The maps obtained with Dock have a different shape (Figure 3). Five clusters could be identified. Two of them correspond to the AS and the BS2 described above. The remaining clusters appear at the surface of the protein (marked by red stars on Figure 3), and did not match any detected cavities (Figure 1). They will not be considered as relevant BSs here.
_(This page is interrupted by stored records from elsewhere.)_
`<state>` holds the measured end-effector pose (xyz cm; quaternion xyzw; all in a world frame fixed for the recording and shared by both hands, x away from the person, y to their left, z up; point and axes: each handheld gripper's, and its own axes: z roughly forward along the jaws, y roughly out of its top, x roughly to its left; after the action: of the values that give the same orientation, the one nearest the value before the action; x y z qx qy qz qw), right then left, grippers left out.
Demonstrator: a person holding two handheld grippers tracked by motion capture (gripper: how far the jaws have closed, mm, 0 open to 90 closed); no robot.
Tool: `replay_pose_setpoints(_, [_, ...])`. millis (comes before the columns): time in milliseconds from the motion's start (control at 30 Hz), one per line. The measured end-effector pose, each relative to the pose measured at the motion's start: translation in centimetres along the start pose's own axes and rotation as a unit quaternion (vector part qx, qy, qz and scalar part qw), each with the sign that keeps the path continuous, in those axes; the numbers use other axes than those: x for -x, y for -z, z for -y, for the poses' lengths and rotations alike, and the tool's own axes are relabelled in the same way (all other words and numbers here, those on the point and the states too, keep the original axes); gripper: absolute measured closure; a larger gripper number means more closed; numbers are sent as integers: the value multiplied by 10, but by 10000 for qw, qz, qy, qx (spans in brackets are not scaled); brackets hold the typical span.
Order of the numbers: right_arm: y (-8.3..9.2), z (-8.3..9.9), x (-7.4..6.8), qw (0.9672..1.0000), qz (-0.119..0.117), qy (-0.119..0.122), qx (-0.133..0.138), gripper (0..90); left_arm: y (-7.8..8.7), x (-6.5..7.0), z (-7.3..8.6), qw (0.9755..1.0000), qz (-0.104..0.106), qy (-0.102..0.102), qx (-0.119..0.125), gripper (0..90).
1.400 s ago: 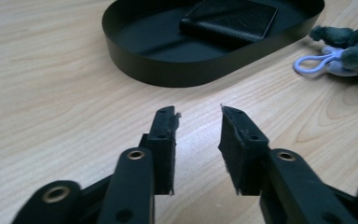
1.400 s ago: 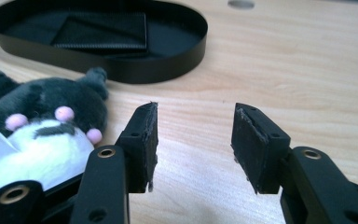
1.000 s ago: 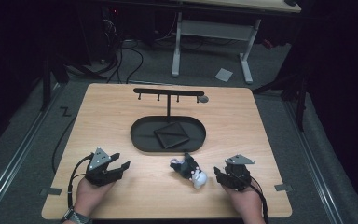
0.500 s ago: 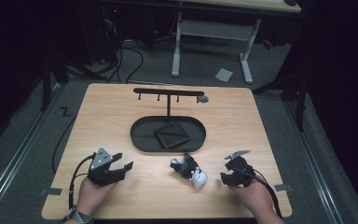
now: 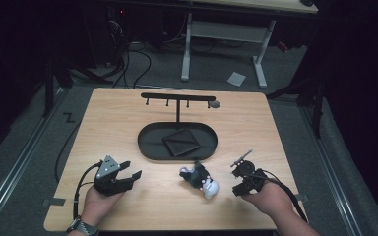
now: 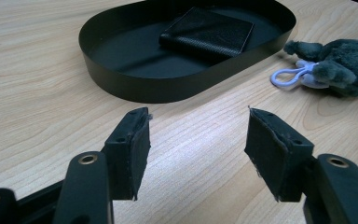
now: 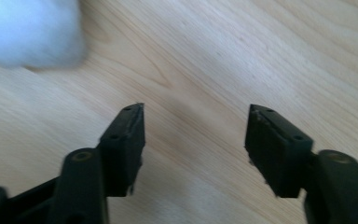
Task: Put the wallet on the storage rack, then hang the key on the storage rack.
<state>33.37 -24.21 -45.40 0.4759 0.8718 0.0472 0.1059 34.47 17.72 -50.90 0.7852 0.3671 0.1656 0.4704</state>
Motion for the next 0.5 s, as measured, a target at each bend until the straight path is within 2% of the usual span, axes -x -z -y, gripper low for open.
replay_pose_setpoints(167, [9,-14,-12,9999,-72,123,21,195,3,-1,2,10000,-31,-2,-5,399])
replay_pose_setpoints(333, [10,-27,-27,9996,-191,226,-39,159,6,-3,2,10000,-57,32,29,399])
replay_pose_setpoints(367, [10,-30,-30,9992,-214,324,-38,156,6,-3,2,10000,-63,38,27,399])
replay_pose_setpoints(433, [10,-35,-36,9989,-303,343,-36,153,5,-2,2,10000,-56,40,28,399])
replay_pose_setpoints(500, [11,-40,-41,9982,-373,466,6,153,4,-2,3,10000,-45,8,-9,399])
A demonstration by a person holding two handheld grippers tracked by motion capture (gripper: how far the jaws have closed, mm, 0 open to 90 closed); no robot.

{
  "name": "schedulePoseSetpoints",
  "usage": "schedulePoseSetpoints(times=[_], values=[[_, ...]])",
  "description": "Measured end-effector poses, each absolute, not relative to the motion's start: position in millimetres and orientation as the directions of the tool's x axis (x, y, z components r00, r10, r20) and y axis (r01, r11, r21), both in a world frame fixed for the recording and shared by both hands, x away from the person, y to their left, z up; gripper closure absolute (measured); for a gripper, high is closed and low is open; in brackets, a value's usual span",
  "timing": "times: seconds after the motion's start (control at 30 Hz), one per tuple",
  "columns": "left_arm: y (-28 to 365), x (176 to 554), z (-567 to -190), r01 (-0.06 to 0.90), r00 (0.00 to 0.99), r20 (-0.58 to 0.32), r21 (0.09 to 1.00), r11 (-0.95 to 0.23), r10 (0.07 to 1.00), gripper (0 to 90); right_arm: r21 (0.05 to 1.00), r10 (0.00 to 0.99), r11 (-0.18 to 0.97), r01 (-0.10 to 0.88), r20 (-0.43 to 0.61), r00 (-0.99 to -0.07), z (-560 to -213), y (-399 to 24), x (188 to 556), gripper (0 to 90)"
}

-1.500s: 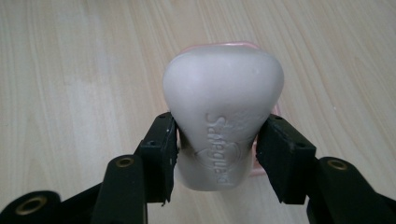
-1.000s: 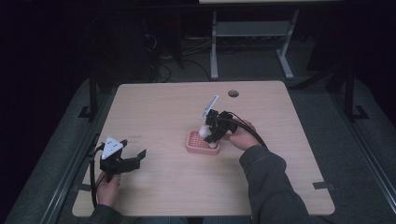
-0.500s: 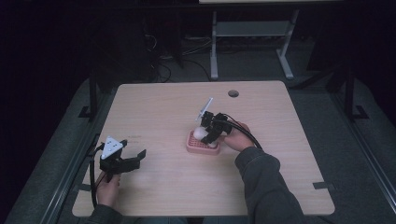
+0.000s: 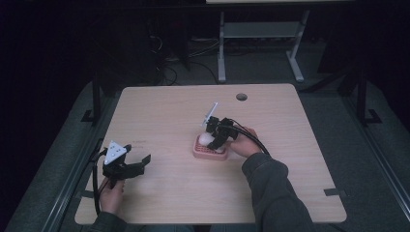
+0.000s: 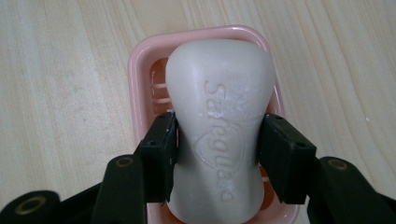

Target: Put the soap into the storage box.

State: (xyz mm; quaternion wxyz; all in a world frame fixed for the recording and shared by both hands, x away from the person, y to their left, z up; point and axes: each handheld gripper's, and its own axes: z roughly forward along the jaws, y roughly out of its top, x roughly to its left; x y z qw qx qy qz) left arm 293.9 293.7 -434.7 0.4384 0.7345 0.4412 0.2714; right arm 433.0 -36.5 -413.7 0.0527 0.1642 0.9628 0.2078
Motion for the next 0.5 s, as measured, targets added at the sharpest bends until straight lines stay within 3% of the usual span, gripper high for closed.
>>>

The neuron consensus obtained at the AS with the DUD-E active molecules and the EGF fragments (Figure 3(b) and (c)), were higher than with the DUD-E decoys (Figure 3(a)). The docking scores alone could not provide any discrimination with neither of the three libraries (Figure 3(a) to (c)).


The SOMs obtained on ABL1 with ADvina are shown in Figure 4. U-matrices revealed two high neuron consensus areas. The first one is the AS of ABL1, containing the co-crystallized ligand (PDB entry: 2HZI; Figure 4; label (1’)). The second area matches a big pocket labeled (6’). It is close to the AS and involves the activation loop of ABL1 [67] and will be referred to as the BS2 of ABL1.
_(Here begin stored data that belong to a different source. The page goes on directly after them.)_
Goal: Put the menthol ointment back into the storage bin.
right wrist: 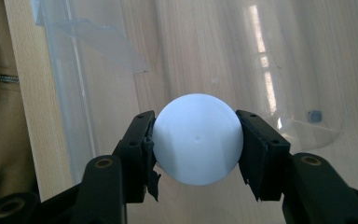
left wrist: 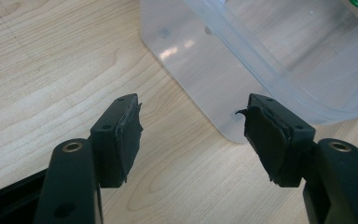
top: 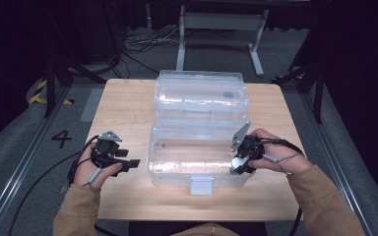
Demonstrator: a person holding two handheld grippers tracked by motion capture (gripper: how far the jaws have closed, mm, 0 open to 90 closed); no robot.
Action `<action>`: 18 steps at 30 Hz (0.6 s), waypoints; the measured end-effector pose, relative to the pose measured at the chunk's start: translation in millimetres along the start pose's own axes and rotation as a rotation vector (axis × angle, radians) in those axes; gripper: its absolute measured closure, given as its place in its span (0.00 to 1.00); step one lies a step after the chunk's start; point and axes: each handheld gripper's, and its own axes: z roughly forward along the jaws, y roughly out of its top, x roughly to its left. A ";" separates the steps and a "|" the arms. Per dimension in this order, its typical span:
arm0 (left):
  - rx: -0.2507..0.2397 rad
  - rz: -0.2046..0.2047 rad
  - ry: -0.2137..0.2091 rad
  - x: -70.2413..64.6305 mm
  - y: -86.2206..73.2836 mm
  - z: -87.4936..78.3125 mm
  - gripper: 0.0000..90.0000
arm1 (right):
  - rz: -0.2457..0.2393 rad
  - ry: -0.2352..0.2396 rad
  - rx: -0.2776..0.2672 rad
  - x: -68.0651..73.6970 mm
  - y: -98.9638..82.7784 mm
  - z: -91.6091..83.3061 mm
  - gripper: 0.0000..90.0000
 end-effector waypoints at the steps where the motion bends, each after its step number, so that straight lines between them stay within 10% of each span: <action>1: 0.000 0.000 0.000 0.0 0.0 0.0 0.41 | -0.004 0.001 -0.001 0.1 0.3 1.2 0.56; 18: 0.002 -0.005 -0.003 0.5 -0.5 0.2 0.41 | -0.009 0.004 0.052 -0.5 2.0 11.1 0.56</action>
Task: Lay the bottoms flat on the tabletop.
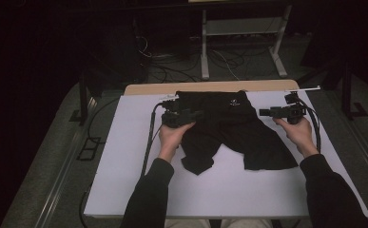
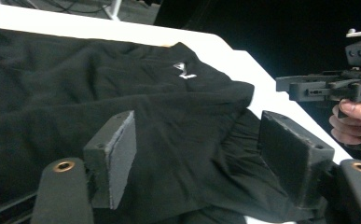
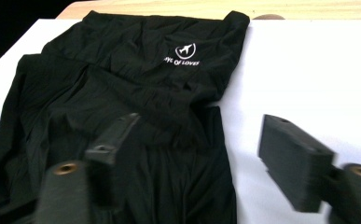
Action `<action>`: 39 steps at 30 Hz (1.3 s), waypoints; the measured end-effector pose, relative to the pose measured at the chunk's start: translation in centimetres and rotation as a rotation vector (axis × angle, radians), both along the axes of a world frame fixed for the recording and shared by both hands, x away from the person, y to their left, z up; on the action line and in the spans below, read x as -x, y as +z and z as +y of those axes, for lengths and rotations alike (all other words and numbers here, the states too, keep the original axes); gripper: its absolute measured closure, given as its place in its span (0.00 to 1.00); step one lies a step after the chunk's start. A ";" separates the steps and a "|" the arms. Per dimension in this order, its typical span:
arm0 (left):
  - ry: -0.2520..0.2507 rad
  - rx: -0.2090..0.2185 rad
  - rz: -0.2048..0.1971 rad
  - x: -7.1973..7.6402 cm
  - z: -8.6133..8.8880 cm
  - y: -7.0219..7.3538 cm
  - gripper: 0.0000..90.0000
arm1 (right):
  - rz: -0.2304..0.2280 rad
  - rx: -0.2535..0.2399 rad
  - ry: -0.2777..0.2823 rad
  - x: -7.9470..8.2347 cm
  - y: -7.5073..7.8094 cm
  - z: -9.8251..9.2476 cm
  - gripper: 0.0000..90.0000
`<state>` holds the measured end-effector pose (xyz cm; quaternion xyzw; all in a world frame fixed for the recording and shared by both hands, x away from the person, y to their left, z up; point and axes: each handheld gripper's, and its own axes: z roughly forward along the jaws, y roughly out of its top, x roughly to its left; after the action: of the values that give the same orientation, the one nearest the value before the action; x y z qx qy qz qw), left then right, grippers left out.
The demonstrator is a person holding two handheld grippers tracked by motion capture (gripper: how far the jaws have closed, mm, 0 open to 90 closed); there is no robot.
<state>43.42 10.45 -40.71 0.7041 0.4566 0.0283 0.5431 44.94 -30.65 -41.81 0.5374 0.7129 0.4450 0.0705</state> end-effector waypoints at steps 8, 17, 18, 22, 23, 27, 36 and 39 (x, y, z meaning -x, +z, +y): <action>-0.039 0.067 0.041 1.8 -2.4 -0.5 0.24 | 0.000 -0.003 0.021 2.0 0.5 -0.1 0.14; -0.121 0.051 0.052 4.1 -6.3 -1.3 0.22 | -0.012 -0.021 0.046 4.6 0.1 -0.3 0.13; -0.131 0.041 0.057 4.3 -6.7 -1.5 0.22 | -0.013 -0.024 0.045 4.8 0.0 -0.4 0.13; -0.175 0.036 0.085 5.4 -8.5 -2.3 0.23 | -0.007 -0.012 0.042 5.6 -0.3 -0.8 0.14; -0.188 0.036 0.092 5.7 -9.0 -2.6 0.24 | -0.005 -0.010 0.038 5.8 -0.3 -1.0 0.14; -0.248 -0.003 0.115 6.9 -10.9 -3.6 0.25 | 0.010 0.003 0.019 6.5 -0.6 -1.7 0.15; -0.299 -0.051 0.139 8.1 -12.8 -4.6 0.29 | 0.038 -0.015 0.008 7.8 -1.2 -3.2 0.18; -0.312 -0.065 0.144 8.2 -13.1 -5.0 0.31 | 0.051 -0.020 0.017 7.9 -1.5 -3.3 0.20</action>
<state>35.19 -2.65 -45.68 0.7838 0.3784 -0.0922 0.4836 37.09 -33.95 -43.28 0.5431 0.7146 0.4388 0.0430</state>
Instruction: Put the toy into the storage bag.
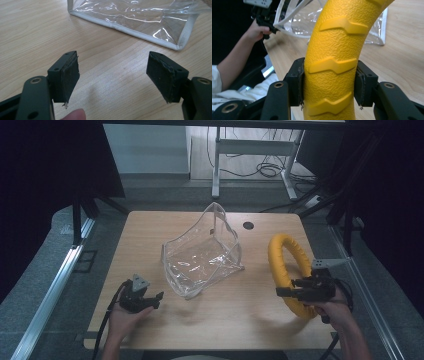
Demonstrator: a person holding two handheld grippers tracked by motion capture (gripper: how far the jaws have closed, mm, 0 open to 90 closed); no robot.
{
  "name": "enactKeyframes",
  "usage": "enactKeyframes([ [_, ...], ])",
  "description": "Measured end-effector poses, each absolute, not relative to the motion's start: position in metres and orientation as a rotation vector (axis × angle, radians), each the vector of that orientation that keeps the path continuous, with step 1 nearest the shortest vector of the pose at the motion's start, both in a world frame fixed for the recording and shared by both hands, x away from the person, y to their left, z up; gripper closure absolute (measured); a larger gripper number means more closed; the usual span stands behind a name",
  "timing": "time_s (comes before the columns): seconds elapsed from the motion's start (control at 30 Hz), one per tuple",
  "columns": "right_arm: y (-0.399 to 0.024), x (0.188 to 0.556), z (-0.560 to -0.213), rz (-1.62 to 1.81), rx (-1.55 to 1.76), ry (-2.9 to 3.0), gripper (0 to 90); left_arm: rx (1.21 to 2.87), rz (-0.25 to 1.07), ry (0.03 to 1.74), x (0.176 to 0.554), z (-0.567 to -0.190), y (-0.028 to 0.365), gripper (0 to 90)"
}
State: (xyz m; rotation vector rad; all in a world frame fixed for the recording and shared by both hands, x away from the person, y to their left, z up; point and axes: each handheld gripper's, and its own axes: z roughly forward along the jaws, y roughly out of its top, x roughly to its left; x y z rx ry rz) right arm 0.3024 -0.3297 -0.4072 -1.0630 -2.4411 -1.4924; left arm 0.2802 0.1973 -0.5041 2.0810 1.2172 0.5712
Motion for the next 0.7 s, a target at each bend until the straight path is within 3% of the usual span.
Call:
enactKeyframes([
  [0.7, -0.341, 0.305, -0.387, -1.823, -1.123, -2.278, 50.2, 2.059, 0.588, 1.224, 0.279, -0.502, 0.200, 26.5],
])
Fragments from the EGF library yielded a more compact map than the DUD-E molecules (Figure 4(c)). The highest neuron consensus appeared at the AS.

The docking scores at the AS were lower than at the BS2 with the three libraries (Figure 4(a) to (c)). DUD-E active molecules and EGF fragments had better scores at the AS than the decoys.
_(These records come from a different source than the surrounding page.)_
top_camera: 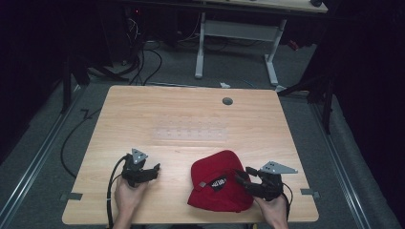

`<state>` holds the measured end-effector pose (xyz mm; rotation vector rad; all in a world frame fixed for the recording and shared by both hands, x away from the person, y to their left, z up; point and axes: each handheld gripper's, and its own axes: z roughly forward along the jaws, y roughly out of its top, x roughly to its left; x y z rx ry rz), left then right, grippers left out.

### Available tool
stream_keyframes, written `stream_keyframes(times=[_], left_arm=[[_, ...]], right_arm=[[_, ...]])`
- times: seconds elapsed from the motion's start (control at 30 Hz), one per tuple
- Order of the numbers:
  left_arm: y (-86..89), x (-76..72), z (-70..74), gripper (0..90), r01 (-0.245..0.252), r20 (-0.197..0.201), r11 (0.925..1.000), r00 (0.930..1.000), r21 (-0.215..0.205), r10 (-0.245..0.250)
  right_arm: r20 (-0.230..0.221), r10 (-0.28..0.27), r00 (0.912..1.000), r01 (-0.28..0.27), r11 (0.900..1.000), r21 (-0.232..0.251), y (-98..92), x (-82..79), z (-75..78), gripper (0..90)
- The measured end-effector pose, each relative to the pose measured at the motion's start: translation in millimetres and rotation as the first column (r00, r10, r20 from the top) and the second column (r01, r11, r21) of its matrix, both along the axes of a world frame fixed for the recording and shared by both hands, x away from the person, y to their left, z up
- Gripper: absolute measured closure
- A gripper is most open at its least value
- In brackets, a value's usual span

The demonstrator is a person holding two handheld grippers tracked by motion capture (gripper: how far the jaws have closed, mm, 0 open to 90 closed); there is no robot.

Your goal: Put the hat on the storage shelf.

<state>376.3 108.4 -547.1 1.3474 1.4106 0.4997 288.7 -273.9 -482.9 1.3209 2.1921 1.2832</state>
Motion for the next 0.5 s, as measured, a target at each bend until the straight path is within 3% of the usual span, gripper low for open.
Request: stream_keyframes(times=[0.27, 0.5], left_arm=[[-0.1, 0.0, 0.0, 26.9, -0.001, 0.000, 1.0000, 1.0000, 0.000, 0.001], [-0.2, -0.1, 0.0, 26.9, 0.000, 0.000, 1.0000, 1.0000, 0.000, 0.000]], right_arm=[[-0.023, 0.003, 0.9997, -0.003, 1.000, -0.010, 4.3, 7.1, -8.9, 42.1], [-0.028, 0.000, 0.9996, 0.000, 1.000, -0.029, 8.3, 10.1, -15.5, 50.7]])
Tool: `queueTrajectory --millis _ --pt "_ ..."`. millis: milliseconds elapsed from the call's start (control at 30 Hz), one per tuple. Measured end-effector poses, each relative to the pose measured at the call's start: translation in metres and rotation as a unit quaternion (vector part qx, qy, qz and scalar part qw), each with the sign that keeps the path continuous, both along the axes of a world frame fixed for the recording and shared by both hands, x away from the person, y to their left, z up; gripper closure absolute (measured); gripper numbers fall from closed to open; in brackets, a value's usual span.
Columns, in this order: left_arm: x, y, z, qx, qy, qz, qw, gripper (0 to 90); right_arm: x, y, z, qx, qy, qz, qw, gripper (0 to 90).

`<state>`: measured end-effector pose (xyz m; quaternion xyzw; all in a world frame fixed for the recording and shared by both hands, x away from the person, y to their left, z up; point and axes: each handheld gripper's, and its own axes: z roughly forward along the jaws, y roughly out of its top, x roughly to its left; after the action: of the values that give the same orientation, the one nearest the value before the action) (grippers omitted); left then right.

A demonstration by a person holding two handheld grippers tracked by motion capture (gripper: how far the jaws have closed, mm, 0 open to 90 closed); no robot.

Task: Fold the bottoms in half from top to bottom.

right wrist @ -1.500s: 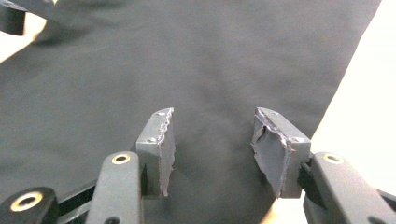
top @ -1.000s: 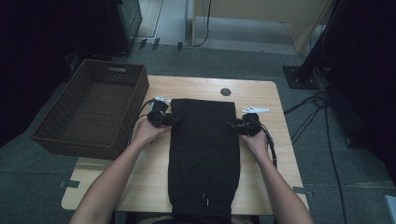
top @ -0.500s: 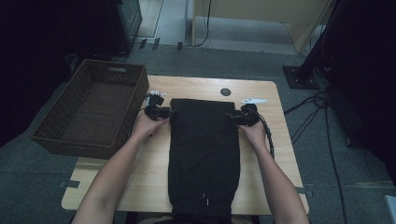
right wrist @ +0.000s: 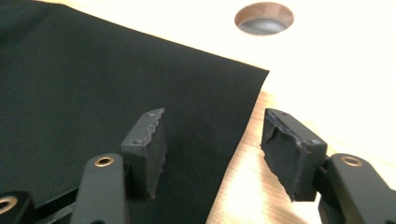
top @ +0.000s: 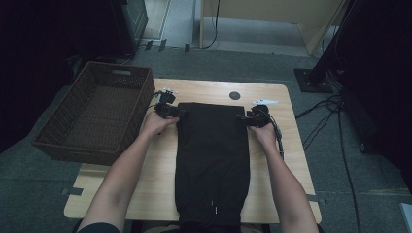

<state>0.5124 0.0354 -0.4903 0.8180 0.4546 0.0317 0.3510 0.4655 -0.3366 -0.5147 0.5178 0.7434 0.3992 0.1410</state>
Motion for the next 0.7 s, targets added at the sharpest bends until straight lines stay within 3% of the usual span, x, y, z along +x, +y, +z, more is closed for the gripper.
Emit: queueTrajectory --millis 67,233,333,400,500,600,700 --pt "0.002 -0.002 -0.003 0.010 0.001 -0.003 0.9999 34.6 0.005 0.002 -0.001 -0.008 0.011 0.002 0.9999 37.9" --pt "0.004 -0.003 -0.011 0.002 -0.003 -0.007 1.0000 34.7 0.014 0.010 -0.002 -0.023 0.002 0.005 0.9997 36.7" --pt "0.006 -0.005 -0.012 -0.004 -0.008 -0.009 0.9999 35.8 0.020 0.011 -0.004 -0.012 -0.002 -0.002 0.9999 36.0" --pt "0.007 -0.009 -0.012 -0.013 -0.001 -0.009 0.9999 37.4 0.022 0.014 -0.006 -0.007 -0.012 -0.004 0.9999 36.3" --pt "0.008 -0.017 -0.012 -0.011 0.003 -0.029 0.9995 40.8 0.024 0.020 -0.008 -0.002 -0.019 -0.011 0.9998 39.1" --pt "0.006 -0.020 -0.012 -0.012 0.009 -0.045 0.9989 58.1 0.024 0.028 -0.007 -0.016 -0.025 0.008 0.9995 52.5" --pt "0.006 -0.019 -0.013 -0.018 0.027 -0.052 0.9982 77.7 0.019 0.030 -0.007 -0.014 -0.024 0.026 0.9993 79.3"
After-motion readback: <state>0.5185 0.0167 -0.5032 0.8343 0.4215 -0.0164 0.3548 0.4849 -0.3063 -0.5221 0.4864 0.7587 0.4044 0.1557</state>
The SOM analysis of Dock outputs are reported in Figure 5. Although the spheres defining the docking area cover the AS, BS2 and other pockets, molecules only docked in the AS.

DUD-E active molecules (Figure 5(b)) mapped the AS better than the decoys (Figure 5(a)), as denoted by lower U-values. The EGF fragments yielded an even more compact map (Figure 5(c)), tightly fitting the AS.

Binding site characterization

For both targets, mkgrid detected cavities corresponding to AS and BS2, as well as other cavities (Figure 1). We detected 9 cavities in the HIV-RT target subdomain, 3 of which had a volume larger than 100 Å 3 (see Table 1 and Additional file 1: Table S2 for cavities labels). For the ABL1 subdomain these figures were 12 and 2, respectively. We calculated the neuron density as the number of neurons inside the cavity divided by the cavity volume (see Additional file 1: Table S2). We used the SOMs trained on the EGF outputs for that calculation.


For HIV-RT, cavities number (2) and (3) corresponding to the AS and BS2, have volumes of 338.5 Å 3 and 957.4 Å 3, respectively. The EGF fragments yielded the highest neuron densities in the AS (3.070 and 2.065 neuron/Å 3 with ADvina and Dock, respectively; Table 2). DUD-E active molecules showed lower neuron densities (1.563 and 1.731 neuron/Å 3 with ADvina and Dock, respectively). The lowest values were obtained with the DUD-E decoys (1.158 and 0.718 neuron/Å 3 with ADvina and Dock, respectively).
Table 2

Neuron density of the active site (AS) and the second binding site (BS2) of HIV-RT and ABL1, for all study combinations






AS (338.5Å 3)











BS2 (957.4Å 3)











AS (257.1Å 3)











BS2 (615.5Å 3)










Inversely, in the BS2 with ADvina, the highest neuron density was observed with the decoys (1.692 neuron/Å 3), followed by the DUD-E active molecules (1.349 neuron/Å 3), then by the EGF fragments (0.976 neuron/Å 3). Dock outputs yielded low densities at the BS2 (Table 2).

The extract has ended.